India Art Fair opens under new ownership deal

MCH Group took a majority stake in the fair and now plans a digital overhaul


The India Art Fair opens its doors to the public today, 2 February, under a new ownership deal. As of last September, the Swiss-based MCH Group, which owns the Art Basel franchise, now has a majority stake (60.3%) in the fair. 

One of the first ports of call for MCH in Delhi is an overhaul of the India Art Fair’s website and the development of an app. “There’s infinite opportunity for art fairs to evolve in the digital age,” says Moenen Erbuer, the recently appointed head of design and user experience at MCH. “We will focus on digitally enriching the on-site experience, such as ticketing and VIP passes, but a big part of our effort will also focus on bridging the gap between the physical experience at the fair and the digital catalogue.”

Erbuer is demonstrating a prototype of the digital catalogue at a talk at the fair on 4 February. “It will enable visitors to easily like, share, download and save works of art that you see at a booth at the fair,” he says.

There are no plans, however, to replace the physical fair with a simulated version. “Virtual art fairs have been tried before but the market wasn’t ready. And it still isn’t today,” Erbuer says. “At some point someone might nail it, but the industry still has a long way to go. Meanwhile, our vision and focus is not to replace, but to extend the physical market place with technology.”
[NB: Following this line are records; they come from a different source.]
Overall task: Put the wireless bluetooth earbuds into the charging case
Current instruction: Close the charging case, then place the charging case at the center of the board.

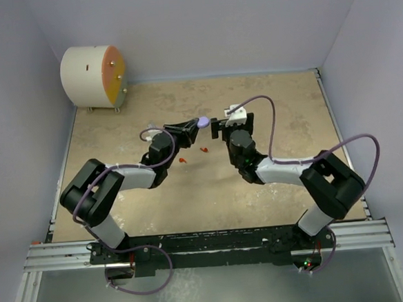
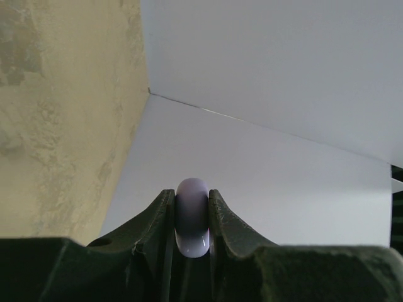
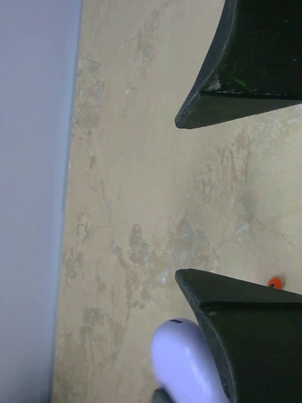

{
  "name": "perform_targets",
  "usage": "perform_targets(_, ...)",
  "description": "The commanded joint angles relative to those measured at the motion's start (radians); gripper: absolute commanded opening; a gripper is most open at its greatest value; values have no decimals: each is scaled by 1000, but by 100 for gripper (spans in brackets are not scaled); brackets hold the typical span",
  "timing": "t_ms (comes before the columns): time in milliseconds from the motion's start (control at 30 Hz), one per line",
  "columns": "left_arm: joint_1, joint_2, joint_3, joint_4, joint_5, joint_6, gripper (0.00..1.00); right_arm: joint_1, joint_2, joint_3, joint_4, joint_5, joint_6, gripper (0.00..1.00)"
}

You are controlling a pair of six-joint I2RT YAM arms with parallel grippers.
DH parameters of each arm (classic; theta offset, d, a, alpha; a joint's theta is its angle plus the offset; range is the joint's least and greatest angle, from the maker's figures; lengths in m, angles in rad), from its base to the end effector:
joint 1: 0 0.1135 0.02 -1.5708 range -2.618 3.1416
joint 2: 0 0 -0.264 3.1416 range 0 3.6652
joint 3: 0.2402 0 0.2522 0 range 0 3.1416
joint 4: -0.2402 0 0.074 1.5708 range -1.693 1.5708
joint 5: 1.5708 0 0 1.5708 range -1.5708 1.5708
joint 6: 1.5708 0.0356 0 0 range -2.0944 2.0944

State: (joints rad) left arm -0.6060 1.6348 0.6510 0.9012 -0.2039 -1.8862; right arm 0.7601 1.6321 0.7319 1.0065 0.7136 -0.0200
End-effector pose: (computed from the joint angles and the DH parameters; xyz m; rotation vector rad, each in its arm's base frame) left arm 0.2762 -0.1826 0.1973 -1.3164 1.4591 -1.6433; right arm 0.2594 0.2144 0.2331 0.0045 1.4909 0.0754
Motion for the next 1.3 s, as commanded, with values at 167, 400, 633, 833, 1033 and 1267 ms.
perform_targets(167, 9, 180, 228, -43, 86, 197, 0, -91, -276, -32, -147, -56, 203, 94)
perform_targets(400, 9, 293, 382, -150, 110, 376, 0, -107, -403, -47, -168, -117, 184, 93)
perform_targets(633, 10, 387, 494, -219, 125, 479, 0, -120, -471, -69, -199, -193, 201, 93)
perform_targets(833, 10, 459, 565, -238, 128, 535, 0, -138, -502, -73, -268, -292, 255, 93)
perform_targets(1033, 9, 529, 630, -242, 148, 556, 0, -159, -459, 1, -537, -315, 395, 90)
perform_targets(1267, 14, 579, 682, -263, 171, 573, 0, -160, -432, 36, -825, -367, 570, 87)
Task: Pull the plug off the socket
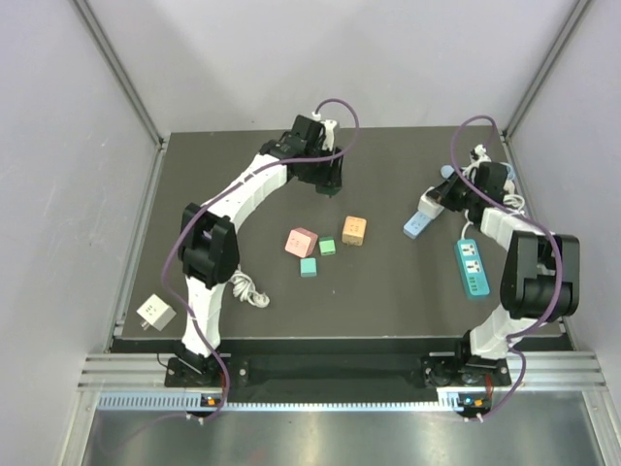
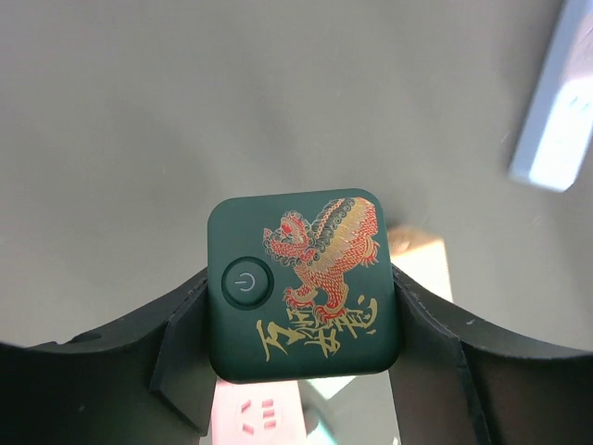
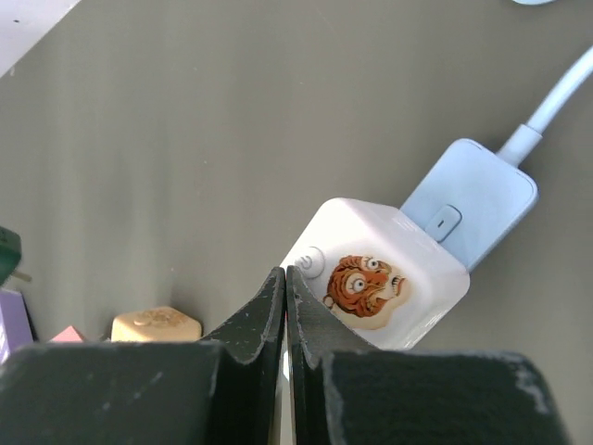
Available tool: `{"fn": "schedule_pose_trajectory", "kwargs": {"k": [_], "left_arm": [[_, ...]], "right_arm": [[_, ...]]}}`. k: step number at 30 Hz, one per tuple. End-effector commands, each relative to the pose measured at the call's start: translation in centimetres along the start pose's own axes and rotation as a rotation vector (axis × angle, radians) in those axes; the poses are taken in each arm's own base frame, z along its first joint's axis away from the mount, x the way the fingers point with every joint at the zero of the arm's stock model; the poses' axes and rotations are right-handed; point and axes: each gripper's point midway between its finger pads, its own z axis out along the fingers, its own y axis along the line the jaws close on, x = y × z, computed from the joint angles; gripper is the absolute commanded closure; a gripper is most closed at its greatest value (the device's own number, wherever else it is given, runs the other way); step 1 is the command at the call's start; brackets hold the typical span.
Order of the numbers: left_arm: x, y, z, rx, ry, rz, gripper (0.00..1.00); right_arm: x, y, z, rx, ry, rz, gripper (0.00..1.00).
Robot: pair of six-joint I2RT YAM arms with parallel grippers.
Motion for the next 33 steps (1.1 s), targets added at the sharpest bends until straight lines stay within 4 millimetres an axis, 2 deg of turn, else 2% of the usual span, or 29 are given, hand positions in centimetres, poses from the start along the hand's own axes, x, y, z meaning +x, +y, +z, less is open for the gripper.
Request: {"fn": "schedule_pose_trajectory", "kwargs": {"k": [1,6,10,14,16,17,18,21,23,24,25,29,31,32,33], "left_arm": [[2.8,0.2,-1.0,-0.060,0.112,0.045,0.89],[4.7,1.6,-0.2,-0.123,0.170,0.043,0.85],[6.3,2.6,0.9,-0.155,0.228,0.044,0.84],[7.5,3.9,2.4,-0.201,0.276,0.052,0.81],[7.8,4.1,2.7,-0.209,0.295,0.048,0.66],[8.1,4.8,3.0,-0.244,0.306,0.050,0.62],[8.3,5.0,2.9,-0.255,0.316,0.045,0.53],[7.3,4.9,2.5,-0.270,0.285,0.031,0.43],[6.0,4.5,1.8,-0.261,0.236,0.023,0.17],[5.6,4.3,1.5,-0.256,0.219,0.024,0.15],[5.1,4.1,1.4,-0.247,0.196,0.025,0.04],[3.2,3.6,-0.5,-0.244,0.124,0.040,0.02],[2.4,3.3,-1.1,-0.237,0.099,0.039,0.02],[1.4,2.7,-1.9,-0.222,0.061,0.040,0.02],[0.6,2.2,-2.2,-0.204,0.031,0.039,0.02]], "right_arm": [[6.3,-3.4,-1.4,0.160,0.192,0.042,1.00],[4.3,-1.0,-2.2,0.113,0.152,0.017,0.99],[2.7,0.6,-3.9,0.090,0.101,-0.020,0.99],[2.4,1.6,-5.4,0.076,0.078,-0.038,0.98],[2.3,2.0,-6.0,0.065,0.064,-0.043,0.98],[2.4,2.1,-6.2,0.061,0.066,-0.044,0.98],[2.7,2.0,-6.3,0.062,0.068,-0.043,0.98],[2.9,1.9,-6.8,0.070,0.068,-0.050,0.98],[3.0,1.8,-7.0,0.072,0.066,-0.051,0.98],[3.1,1.6,-7.0,0.072,0.070,-0.044,0.97],[3.1,1.6,-7.0,0.070,0.069,-0.042,0.97],[3.0,1.0,-7.1,0.075,0.071,-0.022,0.96],[2.6,0.0,-7.4,0.088,0.062,-0.001,0.95],[2.4,-0.1,-7.6,0.080,0.059,0.008,0.95],[1.8,-1.2,-7.8,0.095,0.045,0.035,0.94]]}}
MCH is working with the existing management team at the India Art Fair. Neha Kirpal, who founded the event in 2008, remains its founding director and retains 10% ownership (the previous owner Angus Montgomery has 29.7%). 
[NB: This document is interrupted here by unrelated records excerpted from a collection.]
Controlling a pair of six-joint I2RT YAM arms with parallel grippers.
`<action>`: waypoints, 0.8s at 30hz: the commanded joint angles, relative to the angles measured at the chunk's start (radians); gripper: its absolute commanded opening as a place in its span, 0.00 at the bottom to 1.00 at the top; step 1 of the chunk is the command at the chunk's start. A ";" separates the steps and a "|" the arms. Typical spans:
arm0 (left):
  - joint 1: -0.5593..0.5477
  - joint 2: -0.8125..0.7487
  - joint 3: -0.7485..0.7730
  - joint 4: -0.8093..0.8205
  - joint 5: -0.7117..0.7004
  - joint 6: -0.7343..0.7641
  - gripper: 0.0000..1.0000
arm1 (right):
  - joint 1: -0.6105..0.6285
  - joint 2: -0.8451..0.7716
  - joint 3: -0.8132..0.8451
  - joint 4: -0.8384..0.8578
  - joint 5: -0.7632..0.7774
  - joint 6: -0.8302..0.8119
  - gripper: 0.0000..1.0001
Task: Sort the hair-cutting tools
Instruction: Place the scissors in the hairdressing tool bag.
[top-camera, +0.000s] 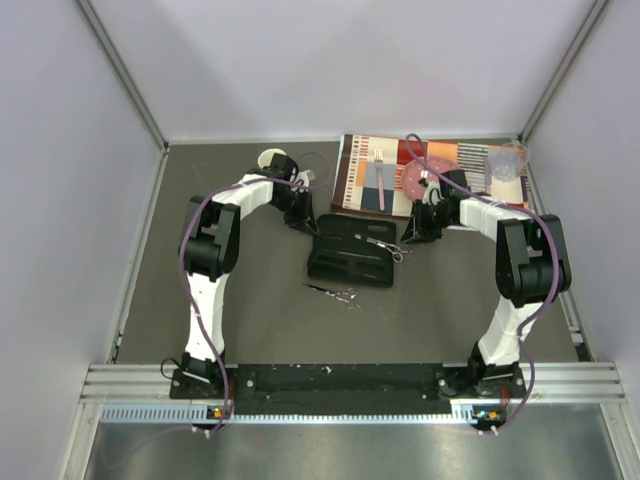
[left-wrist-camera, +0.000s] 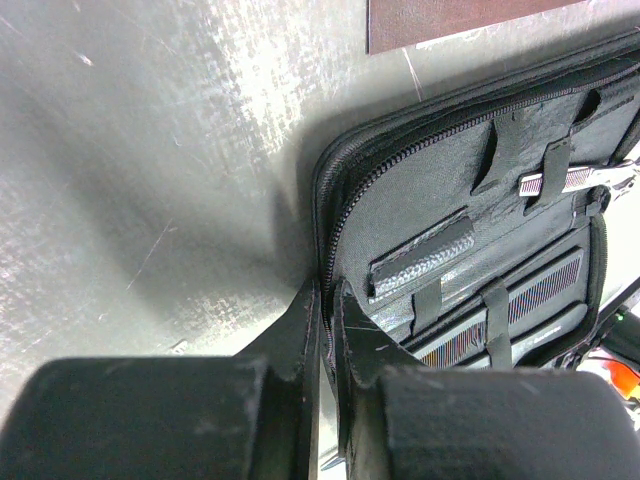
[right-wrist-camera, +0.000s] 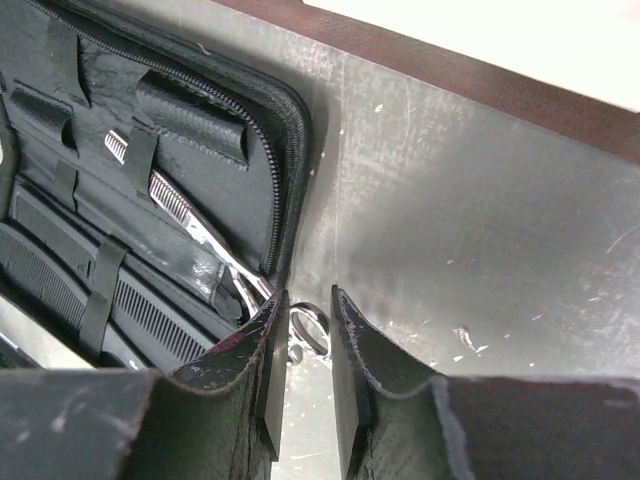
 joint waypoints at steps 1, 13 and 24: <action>0.012 0.007 -0.035 0.014 -0.129 0.031 0.04 | 0.005 -0.020 0.015 -0.007 0.058 -0.031 0.22; 0.012 -0.002 -0.037 0.009 -0.143 0.017 0.02 | 0.036 -0.265 -0.171 -0.069 0.268 0.301 0.61; 0.007 -0.011 -0.061 0.011 -0.137 0.008 0.01 | 0.071 -0.239 -0.261 0.081 0.113 0.418 0.60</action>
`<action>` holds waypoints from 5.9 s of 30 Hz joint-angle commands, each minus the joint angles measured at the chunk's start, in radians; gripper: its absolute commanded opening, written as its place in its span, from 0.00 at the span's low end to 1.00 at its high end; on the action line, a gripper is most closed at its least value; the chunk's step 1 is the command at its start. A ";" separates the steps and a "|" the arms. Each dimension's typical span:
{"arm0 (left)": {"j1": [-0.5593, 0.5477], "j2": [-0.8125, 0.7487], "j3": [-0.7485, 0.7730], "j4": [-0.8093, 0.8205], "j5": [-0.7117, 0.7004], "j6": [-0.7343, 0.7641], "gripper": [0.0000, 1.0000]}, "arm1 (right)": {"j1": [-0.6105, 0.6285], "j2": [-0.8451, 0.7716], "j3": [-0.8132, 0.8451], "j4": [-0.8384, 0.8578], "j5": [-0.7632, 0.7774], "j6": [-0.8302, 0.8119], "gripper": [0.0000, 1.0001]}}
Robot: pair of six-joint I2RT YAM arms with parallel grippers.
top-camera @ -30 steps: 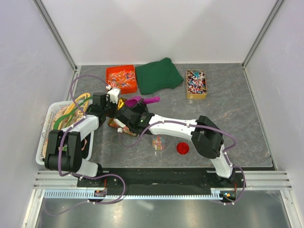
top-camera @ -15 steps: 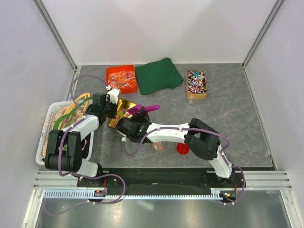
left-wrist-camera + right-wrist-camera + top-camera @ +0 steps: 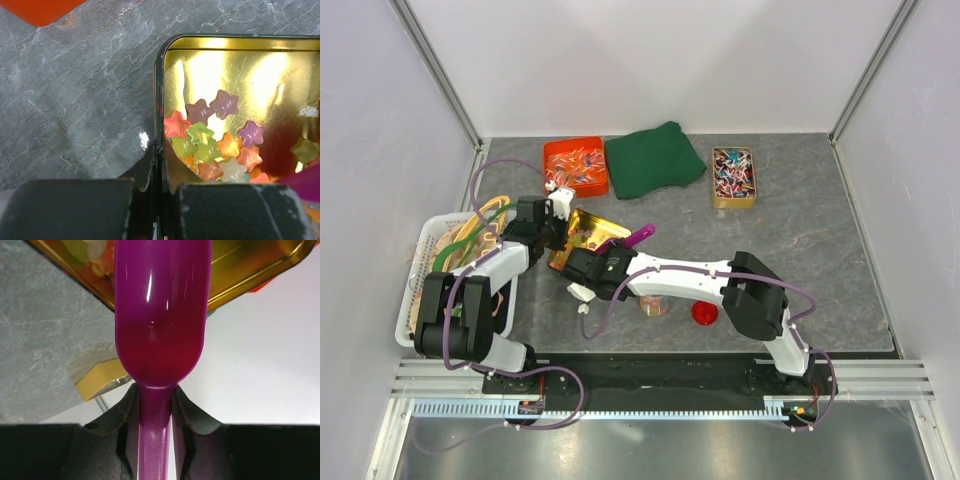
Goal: Pack the candies
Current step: Scoop the fake candies from the storage box.
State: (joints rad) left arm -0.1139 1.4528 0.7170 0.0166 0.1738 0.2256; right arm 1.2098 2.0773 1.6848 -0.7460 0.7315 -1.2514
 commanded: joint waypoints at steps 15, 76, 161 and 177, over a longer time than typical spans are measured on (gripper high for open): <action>0.007 -0.054 0.042 0.085 0.000 -0.002 0.02 | 0.011 0.243 0.320 -0.389 -0.211 0.176 0.00; 0.022 -0.051 0.048 0.080 -0.022 -0.006 0.02 | -0.075 0.291 0.355 -0.225 0.198 0.208 0.00; 0.036 -0.054 0.048 0.083 -0.031 -0.006 0.02 | -0.170 0.190 0.480 -0.335 -0.403 0.576 0.00; 0.037 -0.048 0.050 0.085 -0.031 -0.006 0.02 | -0.325 -0.127 0.169 -0.109 -0.805 0.595 0.00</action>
State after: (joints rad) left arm -0.0803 1.4380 0.7280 0.0177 0.1146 0.2340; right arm 0.9161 2.0834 1.9228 -0.9535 0.0578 -0.6651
Marco Fazzone, the managing director of design and regional art fairs at MCH, stresses that the plan is to “support the existing team’s work, and build on the unique regional DNA of the fair.” He adds: “The intention is not to make the regional fairs into one brand or create a global fleet of fairs like Art Basel.”

Until now, the India Art Fair has largely been a local affair, with around four-fifths of its programme comprising local galleries. Last year, under the curatorial direction of the international director Zain Masud, the focus successfully expanded to include South Asia–Nepal, Sri Lanka, Bangladesh and Pakistan.

“We have seen a strong and growing global interest in Indian and South Asian art,” Kirpal says. “Visitors from around the world have been flocking to new international initiatives such as the Kochi Biennale, or the Dhaka Art Summit. It was natural that MCH Group should wish to partner with the India Art Fair on its first regional art fair initiative.”

MCH is yet to announce other fairs it plans to partner with, but Fazzone confirms it is in discussion with SME London, which manages Hong Kong’s Art Central, Sydney Contemporary and Art16 in London; Angus Montgomery; and Art.Fair Cologne, which is moving to Düsseldorf in November.